Gustav Klucis (K Special). Clip from a program about the Russian avantgarde artist and constructivist Gustav Klucis.
"Klucis worked in a variety of experimental media.
He liked to use propaganda as a sign or revolutionary background image. His first project of note, in 1922, was a series of semi-portable multimedia agitprop kiosks to be installed on the streets of Moscow, integrating 'radio-orators', film screens, and newsprint displays, all to celebrate the fifth anniversary of the Revolution.
Like other Constructivists he worked in sculpture, produced exhibition installations, illustrations and ephemera.
[...]
[His poster's] dynamic compositions, distortions of scale and space, angled viewpoints and colliding perspectives make them perpetually modern.

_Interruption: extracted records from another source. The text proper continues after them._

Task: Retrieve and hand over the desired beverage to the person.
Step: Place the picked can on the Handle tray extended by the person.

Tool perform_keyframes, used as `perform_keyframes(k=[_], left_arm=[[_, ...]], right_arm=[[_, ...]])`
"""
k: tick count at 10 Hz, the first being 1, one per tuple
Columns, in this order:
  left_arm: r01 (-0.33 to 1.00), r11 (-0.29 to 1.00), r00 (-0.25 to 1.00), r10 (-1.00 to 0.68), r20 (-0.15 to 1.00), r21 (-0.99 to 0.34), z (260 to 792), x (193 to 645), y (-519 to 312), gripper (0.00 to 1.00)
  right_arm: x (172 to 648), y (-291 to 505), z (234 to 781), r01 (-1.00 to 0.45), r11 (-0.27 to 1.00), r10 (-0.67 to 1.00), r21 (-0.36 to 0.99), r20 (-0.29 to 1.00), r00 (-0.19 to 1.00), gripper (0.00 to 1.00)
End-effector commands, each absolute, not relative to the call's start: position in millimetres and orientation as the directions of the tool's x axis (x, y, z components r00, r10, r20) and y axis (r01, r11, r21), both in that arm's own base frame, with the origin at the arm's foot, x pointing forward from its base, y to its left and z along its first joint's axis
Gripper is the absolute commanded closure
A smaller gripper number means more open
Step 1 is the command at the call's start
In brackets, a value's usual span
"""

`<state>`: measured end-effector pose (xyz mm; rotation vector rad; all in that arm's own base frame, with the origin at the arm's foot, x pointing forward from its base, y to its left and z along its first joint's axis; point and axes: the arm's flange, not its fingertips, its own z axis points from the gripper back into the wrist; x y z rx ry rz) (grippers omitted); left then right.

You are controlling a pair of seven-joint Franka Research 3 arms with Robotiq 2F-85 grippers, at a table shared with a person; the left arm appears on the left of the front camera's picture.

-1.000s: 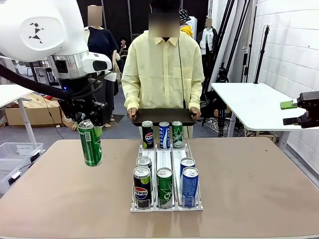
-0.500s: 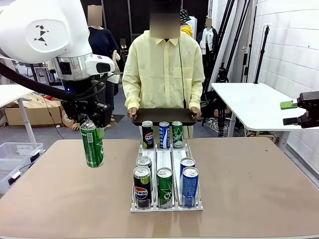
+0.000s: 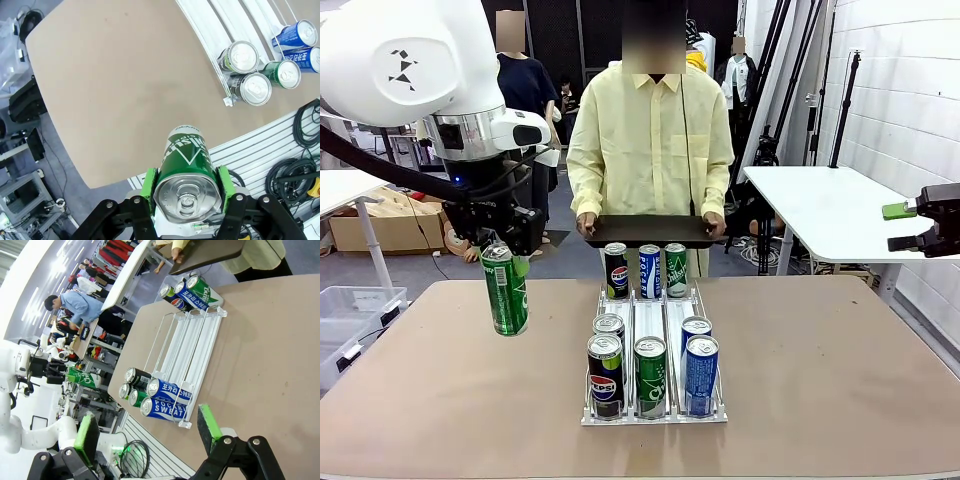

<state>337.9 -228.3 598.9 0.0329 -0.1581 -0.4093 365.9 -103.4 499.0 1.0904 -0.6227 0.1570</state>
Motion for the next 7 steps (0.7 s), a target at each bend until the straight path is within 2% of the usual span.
perform_keyframes(k=[1, 7], left_arm=[[0.384, 0.921, 0.908, -0.389, 0.153, 0.061, 606.7, 339.7, -228.0, 1.0], [0.384, 0.921, 0.908, -0.389, 0.153, 0.061, 606.7, 339.7, -228.0, 1.0]], right_arm=[[366.2, -103.4, 498.6, -0.416, 0.467, -0.18, 0.78, 0.544, 0.819, 0.0], [366.2, -103.4, 498.6, -0.416, 0.467, -0.18, 0.78, 0.544, 0.819, 0.0]])
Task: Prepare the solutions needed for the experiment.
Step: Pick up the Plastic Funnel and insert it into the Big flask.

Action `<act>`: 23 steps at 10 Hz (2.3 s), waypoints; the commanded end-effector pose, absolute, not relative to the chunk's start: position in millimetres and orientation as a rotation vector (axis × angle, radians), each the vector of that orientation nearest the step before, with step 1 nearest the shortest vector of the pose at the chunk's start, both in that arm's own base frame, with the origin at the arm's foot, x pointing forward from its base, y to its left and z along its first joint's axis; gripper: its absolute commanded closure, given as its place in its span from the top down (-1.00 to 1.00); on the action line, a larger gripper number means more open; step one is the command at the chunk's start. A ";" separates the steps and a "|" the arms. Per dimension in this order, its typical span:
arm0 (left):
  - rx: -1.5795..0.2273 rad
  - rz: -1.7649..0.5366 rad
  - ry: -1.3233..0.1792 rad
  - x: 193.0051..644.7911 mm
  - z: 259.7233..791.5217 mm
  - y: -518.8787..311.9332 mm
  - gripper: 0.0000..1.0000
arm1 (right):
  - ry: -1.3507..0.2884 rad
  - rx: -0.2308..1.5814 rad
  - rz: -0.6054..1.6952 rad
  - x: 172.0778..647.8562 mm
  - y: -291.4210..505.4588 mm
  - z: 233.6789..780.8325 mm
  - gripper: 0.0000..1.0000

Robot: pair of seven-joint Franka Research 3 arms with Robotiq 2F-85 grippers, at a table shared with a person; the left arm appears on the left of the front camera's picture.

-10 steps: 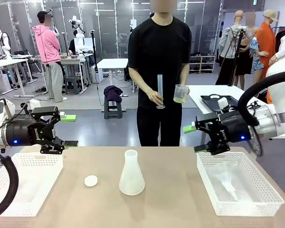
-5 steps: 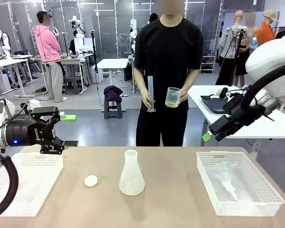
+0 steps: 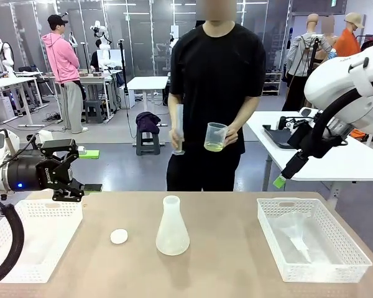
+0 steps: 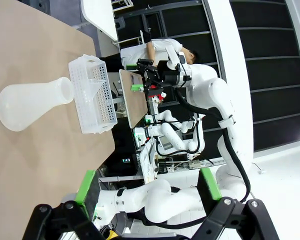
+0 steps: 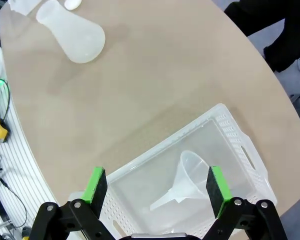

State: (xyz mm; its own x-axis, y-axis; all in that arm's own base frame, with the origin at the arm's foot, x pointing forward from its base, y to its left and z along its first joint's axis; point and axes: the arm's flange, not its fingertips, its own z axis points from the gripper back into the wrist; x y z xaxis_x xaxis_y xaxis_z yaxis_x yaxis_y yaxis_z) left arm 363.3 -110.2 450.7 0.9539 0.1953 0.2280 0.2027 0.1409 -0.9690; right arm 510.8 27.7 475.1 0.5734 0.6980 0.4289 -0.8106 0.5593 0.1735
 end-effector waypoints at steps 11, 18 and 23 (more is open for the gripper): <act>-1.436 -0.006 -0.338 362.7 451.3 -108.4 1.00 | -0.228 0.247 1.609 560.7 1.9 470.7 1.00; -1.436 -0.006 -0.338 362.7 451.3 -108.4 1.00 | 0.043 0.236 1.621 574.4 24.3 435.2 1.00; -1.436 -0.006 -0.338 362.7 451.3 -108.4 1.00 | 0.134 0.265 1.624 563.9 38.1 394.3 1.00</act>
State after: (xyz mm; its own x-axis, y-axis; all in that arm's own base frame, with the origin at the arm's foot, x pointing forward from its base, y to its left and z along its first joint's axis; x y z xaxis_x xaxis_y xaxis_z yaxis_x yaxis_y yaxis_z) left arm 363.1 -110.1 450.4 0.9540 0.1952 0.2274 0.2022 0.1409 -0.9692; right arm 566.3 38.7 397.1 -0.0641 0.9896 0.1285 -0.9696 -0.0922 0.2268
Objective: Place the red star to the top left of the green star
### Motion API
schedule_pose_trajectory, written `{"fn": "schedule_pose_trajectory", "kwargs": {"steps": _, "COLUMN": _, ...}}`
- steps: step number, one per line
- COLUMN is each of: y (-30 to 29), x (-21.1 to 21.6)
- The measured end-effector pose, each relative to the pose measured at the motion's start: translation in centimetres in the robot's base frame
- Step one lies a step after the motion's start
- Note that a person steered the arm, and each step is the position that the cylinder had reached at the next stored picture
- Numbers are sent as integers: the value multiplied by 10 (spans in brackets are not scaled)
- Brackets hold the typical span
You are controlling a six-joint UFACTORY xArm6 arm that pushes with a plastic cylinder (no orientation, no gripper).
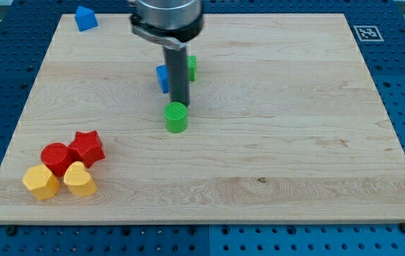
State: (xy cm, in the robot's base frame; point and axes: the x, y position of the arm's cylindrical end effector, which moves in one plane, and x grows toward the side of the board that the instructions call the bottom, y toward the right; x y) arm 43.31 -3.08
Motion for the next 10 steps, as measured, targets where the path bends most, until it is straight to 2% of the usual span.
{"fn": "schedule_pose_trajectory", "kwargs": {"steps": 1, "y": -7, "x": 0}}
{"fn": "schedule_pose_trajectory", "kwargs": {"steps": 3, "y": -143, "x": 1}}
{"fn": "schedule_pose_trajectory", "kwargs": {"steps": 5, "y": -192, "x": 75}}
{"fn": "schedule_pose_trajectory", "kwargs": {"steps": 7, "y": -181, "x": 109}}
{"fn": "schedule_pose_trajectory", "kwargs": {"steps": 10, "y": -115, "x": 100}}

In the later work the presence of Stalin, accepting the applause of a cut-and-paste cross-section of Soviet society, resonates with the falsity of Stalin's myth.
Klucis is one of four artists with a claim to having invented the sub-genre of political photo montage in 1918 (along with the German Dadaists Hannah Höch and Raoul Hausmann, and the Russian El Lissitzky)."
-- read further here.
I'm a huge fan of the European avantgarde art movements between the two world wars, such as dadaism, bauhaus and constructivism.
This clip from a documentary of Gustav Klucis gives you a snapshot of some of the wonderful poster art he made.